◆ TASK
Return the data that follows exactly. Include every line.

◆ RAW DATA
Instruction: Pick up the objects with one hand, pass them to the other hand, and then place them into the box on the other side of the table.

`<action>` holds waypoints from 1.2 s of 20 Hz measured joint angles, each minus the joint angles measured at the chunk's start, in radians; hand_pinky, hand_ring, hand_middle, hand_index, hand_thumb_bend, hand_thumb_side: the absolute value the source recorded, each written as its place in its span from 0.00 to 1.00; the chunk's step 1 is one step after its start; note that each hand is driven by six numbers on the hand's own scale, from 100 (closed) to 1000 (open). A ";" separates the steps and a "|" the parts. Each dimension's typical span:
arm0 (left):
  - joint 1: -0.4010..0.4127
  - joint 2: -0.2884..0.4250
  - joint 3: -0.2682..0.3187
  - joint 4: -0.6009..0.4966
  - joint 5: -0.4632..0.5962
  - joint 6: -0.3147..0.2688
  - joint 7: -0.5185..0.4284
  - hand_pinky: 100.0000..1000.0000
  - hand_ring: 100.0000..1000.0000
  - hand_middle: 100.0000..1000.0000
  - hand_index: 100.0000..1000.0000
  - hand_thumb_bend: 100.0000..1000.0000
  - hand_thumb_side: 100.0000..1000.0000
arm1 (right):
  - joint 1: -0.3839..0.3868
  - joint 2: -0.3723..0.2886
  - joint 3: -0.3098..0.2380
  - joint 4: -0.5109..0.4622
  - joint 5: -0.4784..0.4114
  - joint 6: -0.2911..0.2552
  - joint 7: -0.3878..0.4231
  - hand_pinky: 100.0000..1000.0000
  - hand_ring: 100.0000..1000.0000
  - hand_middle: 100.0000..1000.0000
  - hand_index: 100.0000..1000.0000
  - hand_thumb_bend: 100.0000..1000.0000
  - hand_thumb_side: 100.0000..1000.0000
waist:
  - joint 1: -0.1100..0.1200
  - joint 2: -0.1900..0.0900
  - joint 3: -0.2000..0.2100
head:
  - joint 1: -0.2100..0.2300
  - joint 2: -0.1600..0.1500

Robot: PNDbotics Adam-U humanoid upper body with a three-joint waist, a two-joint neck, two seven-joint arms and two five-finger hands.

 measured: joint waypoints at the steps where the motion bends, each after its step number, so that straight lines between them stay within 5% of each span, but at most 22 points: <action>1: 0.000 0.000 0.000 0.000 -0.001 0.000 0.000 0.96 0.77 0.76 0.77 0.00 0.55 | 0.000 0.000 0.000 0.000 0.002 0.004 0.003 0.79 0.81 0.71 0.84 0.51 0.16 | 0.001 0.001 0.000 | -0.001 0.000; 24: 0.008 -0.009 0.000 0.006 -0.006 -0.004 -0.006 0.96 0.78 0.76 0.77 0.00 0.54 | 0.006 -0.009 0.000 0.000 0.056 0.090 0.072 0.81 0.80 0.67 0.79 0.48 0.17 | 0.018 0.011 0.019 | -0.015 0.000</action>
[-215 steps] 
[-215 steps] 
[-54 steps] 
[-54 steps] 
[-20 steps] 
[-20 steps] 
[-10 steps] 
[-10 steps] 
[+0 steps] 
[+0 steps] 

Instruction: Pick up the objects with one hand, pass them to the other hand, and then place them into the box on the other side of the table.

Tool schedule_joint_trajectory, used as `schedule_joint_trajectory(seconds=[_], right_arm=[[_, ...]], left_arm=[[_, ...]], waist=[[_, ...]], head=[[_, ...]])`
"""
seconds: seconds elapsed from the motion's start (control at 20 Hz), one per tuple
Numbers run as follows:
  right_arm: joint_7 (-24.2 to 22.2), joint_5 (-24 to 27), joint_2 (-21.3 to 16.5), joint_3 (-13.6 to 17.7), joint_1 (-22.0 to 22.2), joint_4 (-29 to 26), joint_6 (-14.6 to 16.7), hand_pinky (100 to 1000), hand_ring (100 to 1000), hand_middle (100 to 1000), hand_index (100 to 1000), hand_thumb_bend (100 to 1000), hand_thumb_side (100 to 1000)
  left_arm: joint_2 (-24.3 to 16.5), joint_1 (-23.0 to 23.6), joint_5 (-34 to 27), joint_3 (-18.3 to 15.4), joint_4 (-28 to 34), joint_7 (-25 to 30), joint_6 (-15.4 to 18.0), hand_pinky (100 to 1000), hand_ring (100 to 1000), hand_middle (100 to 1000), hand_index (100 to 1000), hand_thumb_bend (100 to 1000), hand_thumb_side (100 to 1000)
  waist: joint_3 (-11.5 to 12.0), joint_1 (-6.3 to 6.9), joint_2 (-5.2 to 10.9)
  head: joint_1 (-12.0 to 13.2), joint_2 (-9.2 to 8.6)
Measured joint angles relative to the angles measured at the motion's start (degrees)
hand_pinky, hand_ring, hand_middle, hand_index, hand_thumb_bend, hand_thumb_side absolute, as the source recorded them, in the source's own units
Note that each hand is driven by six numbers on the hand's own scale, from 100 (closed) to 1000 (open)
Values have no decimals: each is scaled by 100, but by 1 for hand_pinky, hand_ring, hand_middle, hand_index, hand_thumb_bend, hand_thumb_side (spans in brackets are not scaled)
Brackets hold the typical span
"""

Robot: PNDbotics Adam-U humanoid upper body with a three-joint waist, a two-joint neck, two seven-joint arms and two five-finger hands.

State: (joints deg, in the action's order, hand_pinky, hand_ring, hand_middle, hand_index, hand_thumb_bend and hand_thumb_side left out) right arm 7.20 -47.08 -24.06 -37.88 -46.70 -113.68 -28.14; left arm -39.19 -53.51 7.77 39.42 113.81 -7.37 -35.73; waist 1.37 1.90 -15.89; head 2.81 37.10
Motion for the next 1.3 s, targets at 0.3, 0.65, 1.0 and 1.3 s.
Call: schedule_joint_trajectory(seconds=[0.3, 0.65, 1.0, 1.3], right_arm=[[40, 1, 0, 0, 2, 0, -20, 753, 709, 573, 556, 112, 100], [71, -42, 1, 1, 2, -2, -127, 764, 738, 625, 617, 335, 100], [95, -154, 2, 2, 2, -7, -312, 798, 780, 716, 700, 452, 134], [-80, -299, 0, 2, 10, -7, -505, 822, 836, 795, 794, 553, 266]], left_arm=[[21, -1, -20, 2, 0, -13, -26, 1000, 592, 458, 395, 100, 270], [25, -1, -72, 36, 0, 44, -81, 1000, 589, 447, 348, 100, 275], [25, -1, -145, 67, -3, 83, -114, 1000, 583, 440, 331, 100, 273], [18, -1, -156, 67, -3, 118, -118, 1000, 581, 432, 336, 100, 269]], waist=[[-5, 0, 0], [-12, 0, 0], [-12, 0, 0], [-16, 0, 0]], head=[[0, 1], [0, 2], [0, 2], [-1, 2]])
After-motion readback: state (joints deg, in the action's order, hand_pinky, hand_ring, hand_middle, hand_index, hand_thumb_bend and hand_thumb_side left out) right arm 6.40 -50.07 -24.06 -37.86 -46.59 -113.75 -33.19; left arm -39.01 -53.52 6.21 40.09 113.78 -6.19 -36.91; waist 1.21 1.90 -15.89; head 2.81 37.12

◆ TASK SOLUTION
Instruction: Pick up the objects with one hand, pass them to the other hand, and then place them into the box on the other side of the table.

`<action>` holds waypoints from 1.2 s of 20 Hz measured joint angles, each minus the joint angles measured at the chunk's start, in radians; hand_pinky, hand_ring, hand_middle, hand_index, hand_thumb_bend, hand_thumb_side: the absolute value the source recorded, each written as its place in its span from 0.00 to 1.00; the chunk's step 1 is one step after its start; note that each hand is driven by six numbers on the hand's own scale, from 100 (closed) to 1000 (open). A ";" separates the steps and a "|" the parts. Each dimension's typical span:
arm0 (left):
  - joint 1: -0.4010..0.4127
  - joint 2: -0.2884..0.4250
  - joint 3: -0.2682..0.3187
  - joint 4: -0.6009..0.4966
  - joint 5: -0.4632..0.5962
  - joint 6: -0.3147..0.2688
  - joint 7: -0.5185..0.4284
  - hand_pinky: 100.0000..1000.0000
  - hand_ring: 100.0000..1000.0000
  - hand_middle: 100.0000..1000.0000
  - hand_index: 100.0000..1000.0000
  - hand_thumb_bend: 100.0000..1000.0000
  - hand_thumb_side: 100.0000..1000.0000
arm1 (right):
  - joint 1: -0.3839..0.3868
  - joint 2: -0.3723..0.2886
  - joint 3: -0.3098..0.2380
  - joint 4: -0.5109..0.4622
  - joint 5: -0.4784..0.4114
  - joint 6: -0.2911..0.2552
  - joint 7: -0.3878..0.4231
  - hand_pinky: 100.0000..1000.0000
  - hand_ring: 100.0000..1000.0000
  - hand_middle: 100.0000..1000.0000
  - hand_index: 100.0000..1000.0000
  - hand_thumb_bend: 100.0000..1000.0000
  - hand_thumb_side: 100.0000..1000.0000
waist:
  - joint 1: -0.1100..0.1200
  - joint 2: -0.1900..0.0900
  - joint 3: -0.2000..0.2100
head:
  - joint 1: -0.2100..0.2300
  - joint 2: -0.1600..0.1500

Robot: PNDbotics Adam-U humanoid upper body with a three-joint waist, a two-joint neck, two seven-joint arms and two five-finger hands.

 measured: joint waypoints at the steps where the motion bends, each after its step number, so that straight lines between them stay within 5% of each span, but at most 22 points: <action>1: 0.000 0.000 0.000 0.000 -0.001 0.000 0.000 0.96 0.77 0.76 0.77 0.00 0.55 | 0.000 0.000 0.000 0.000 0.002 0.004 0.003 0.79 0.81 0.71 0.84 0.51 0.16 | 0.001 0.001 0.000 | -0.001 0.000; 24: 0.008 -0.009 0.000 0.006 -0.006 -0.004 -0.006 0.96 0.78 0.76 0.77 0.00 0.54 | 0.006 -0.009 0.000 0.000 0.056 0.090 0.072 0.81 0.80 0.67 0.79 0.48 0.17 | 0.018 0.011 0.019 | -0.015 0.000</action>
[-215 steps] 
[-215 steps] 
[-54 steps] 
[-54 steps] 
[-20 steps] 
[-20 steps] 
[-10 steps] 
[-10 steps] 
[+0 steps] 
[+0 steps] 

Instruction: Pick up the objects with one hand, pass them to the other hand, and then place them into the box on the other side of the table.

Tool schedule_joint_trajectory, used as `schedule_joint_trajectory(seconds=[_], right_arm=[[_, ...]], left_arm=[[_, ...]], waist=[[_, ...]], head=[[_, ...]])`
"""
seconds: seconds elapsed from the motion's start (control at 20 Hz), one per tuple
Numbers run as follows:
  right_arm: joint_7 (-24.2 to 22.2), joint_5 (-24 to 27), joint_2 (-21.3 to 16.5), joint_3 (-13.6 to 17.7), joint_1 (-22.0 to 22.2), joint_4 (-29 to 26), joint_6 (-14.6 to 16.7), hand_pinky (100 to 1000), hand_ring (100 to 1000), hand_middle (100 to 1000), hand_index (100 to 1000), hand_thumb_bend (100 to 1000), hand_thumb_side (100 to 1000)
  left_arm: joint_2 (-24.3 to 16.5), joint_1 (-23.0 to 23.6), joint_5 (-34 to 27), joint_3 (-18.3 to 15.4), joint_4 (-28 to 34), joint_7 (-25 to 30), joint_6 (-15.4 to 18.0), hand_pinky (100 to 1000), hand_ring (100 to 1000), hand_middle (100 to 1000), hand_index (100 to 1000), hand_thumb_bend (100 to 1000), hand_thumb_side (100 to 1000)
  waist: joint_3 (-11.5 to 12.0), joint_1 (-6.3 to 6.9), joint_2 (-5.2 to 10.9)
  head: joint_1 (-12.0 to 13.2), joint_2 (-9.2 to 8.6)
Measured joint angles relative to the angles measured at the motion's start (degrees)
hand_pinky, hand_ring, hand_middle, hand_index, hand_thumb_bend, hand_thumb_side absolute, as the source recorded them, in the source's own units
Note that each hand is driven by six numbers on the hand's own scale, from 100 (closed) to 1000 (open)
Values have no decimals: each is scaled by 100, but by 1 for hand_pinky, hand_ring, hand_middle, hand_index, hand_thumb_bend, hand_thumb_side (spans in brackets are not scaled)
Brackets hold the typical span
"""

Robot: PNDbotics Adam-U humanoid upper body with a three-joint waist, a two-joint neck, two seven-joint arms and two five-finger hands.

State: (joints deg, in the action's order, hand_pinky, hand_ring, hand_middle, hand_index, hand_thumb_bend and hand_thumb_side left out) right arm 7.20 -47.08 -24.06 -37.88 -46.70 -113.68 -28.14; left arm -39.19 -53.51 7.77 39.42 113.81 -7.37 -35.73; waist 1.37 1.90 -15.89; head 2.81 37.10
Motion for the next 1.3 s, targets at 0.3, 0.65, 1.0 and 1.3 s.
Call: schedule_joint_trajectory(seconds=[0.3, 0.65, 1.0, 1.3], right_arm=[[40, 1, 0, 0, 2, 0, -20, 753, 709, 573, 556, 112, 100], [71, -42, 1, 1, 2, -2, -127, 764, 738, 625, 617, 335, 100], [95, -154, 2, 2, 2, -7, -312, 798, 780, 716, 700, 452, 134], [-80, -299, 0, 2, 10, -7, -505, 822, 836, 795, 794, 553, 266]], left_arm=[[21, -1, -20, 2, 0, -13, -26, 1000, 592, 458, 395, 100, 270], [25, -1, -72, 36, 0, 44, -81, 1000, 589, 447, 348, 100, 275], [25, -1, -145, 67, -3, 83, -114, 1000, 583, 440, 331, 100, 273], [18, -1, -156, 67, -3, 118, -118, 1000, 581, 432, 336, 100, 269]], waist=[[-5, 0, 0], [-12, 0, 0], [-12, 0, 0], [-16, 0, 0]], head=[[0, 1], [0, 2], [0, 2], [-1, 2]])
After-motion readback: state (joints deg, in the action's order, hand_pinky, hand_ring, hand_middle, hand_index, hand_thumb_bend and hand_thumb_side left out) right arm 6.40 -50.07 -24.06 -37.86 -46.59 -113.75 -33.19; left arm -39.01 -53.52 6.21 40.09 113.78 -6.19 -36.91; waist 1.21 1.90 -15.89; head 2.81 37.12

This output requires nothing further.